Un homme reste coincé 127 heures au fond d’un canyon. Je m’appelle Danny Boyle et j’en fais un film.

127 heures

Spoilers.

Auteur d’un épouvantable Slumdog, Danny Boyle nous revient avec son nouveau film, 127 heures. Que les gogos se réjouissent c’est basé sur une histoire vraie. 127 heures, ou comment donner l’issu du film dans le titre, bref de toute façon l’histoire dont le film s’inspire est connue, et de suspens il n’y en a pas. Proposition pour un nouveau titre : 127 heures avant de me couper le bras.

Parfois, je sais pas si ça vous arrive, mais on tombe sur un film inconnu et en le regardant on se dit qu’il pourrait bien être le fait de tel ou tel réalisateur. Et pour peu qu’on ait raison, on se trouve assez fier de soi. Dans le cas présent, je me suis posé cette question, aurais-je pu deviner que le criminel auteur de ce film était D. Boyle ? La réponse fut sans appel : NON. Non car la bouillie cinématographique qu’il nous donne est digne d’un clip MTV, c’est à dire réalisable par l’un des 5000  »clipeurs » qui travaillent pour elle. On a tout ce qui plaît, les mouvements clinquants mais inutiles, le générique débile du début, les splitscreen dont j’attends qu’on m’explique l’utilité (dans une telle histoire ils sont au contraire à proscrire). On comprend vite que D. Boyle est un ado attardé (qui connaît malgré tout bien son métier) et que les films qu’il fait sont à destination d’autres ados. LES ADOS PARLENT AUX ADOS. Quand on a 15 ans et qu’on regard Trainspotting, ça marche. Malheureusement en prenant de la bouteille, tout ça devient vite insupportable.

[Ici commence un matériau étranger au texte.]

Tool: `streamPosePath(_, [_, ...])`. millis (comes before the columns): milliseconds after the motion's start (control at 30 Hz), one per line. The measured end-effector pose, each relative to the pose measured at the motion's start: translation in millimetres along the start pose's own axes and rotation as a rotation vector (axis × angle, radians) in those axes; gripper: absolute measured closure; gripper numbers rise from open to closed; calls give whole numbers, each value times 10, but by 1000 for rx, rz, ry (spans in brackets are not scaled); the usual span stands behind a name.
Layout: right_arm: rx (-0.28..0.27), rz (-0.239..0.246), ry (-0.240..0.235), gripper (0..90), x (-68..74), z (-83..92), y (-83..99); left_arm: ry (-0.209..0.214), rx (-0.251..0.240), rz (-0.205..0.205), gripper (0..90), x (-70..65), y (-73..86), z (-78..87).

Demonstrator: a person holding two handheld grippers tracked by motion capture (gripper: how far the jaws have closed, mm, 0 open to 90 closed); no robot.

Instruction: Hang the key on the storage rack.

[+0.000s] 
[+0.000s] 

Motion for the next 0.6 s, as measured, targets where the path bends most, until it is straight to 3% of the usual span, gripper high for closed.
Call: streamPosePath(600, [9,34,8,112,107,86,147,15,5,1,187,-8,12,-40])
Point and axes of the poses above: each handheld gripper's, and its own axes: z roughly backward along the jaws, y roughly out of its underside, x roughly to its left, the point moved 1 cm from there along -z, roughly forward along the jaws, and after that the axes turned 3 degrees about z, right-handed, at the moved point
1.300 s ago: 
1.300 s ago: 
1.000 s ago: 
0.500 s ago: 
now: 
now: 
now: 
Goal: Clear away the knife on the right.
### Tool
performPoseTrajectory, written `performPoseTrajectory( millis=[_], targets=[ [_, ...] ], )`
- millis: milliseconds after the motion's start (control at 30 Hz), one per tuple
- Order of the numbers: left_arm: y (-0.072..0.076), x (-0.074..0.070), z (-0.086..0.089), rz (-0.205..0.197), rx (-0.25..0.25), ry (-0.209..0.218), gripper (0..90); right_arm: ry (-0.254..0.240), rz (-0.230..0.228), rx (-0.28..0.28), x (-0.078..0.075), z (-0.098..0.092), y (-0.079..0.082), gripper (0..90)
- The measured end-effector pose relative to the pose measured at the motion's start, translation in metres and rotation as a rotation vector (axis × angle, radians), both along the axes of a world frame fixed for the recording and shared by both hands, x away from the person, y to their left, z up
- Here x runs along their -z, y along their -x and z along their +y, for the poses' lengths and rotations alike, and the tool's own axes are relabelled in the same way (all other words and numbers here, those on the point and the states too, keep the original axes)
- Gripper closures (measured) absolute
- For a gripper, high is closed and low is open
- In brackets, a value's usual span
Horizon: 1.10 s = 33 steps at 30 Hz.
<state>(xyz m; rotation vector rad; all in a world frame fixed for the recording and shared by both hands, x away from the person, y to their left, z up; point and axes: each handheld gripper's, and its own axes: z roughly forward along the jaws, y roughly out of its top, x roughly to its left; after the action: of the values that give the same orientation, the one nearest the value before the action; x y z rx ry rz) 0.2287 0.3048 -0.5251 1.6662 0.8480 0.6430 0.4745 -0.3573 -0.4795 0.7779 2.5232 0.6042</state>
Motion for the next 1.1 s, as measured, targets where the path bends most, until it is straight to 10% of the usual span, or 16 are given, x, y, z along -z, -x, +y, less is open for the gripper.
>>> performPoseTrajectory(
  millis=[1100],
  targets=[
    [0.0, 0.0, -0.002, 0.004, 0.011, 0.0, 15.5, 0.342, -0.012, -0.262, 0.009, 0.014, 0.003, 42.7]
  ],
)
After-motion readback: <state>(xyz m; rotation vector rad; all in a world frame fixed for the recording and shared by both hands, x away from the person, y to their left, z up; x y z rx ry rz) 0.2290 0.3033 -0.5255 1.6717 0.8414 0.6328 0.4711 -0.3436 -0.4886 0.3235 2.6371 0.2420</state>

James Franco fait alors ce qu’il peut, mais ça reste chiant et mal filmé. La classe anglaise. Dès les premiers plans du film – et avec une virtuosité, une finesse, dignes des plus grands – on comprend qu’il devra se couper le bras. La question est donc la suivante 1h20 durant : MAIS TU TE LE COUPES QUAND TON PUTAIN DE BRAS ???? Les différents états par lesquels J. Franco passe, sont traités sans imagination ni finesse, seul le passage du présentateur TV est amusant et pas trop mal réussi. Mais Danny Boyle est un cinéaste de l’action et pas de la réflexion, au secours ! Pour finir, le film revient au réel en montrant Aron Ralston; le procédé est connu, archi connu, on est dans du Into The Wild en moins bon.

D.B. avait choisi une histoire minimaliste, mais avec sa classe légendaire, il en a fait un truc grossier. Mais rassurez-vous, ce film va plaire et fera sûrement un max de pognon. Dans un registre similaire, on préférera 100 fois Buried.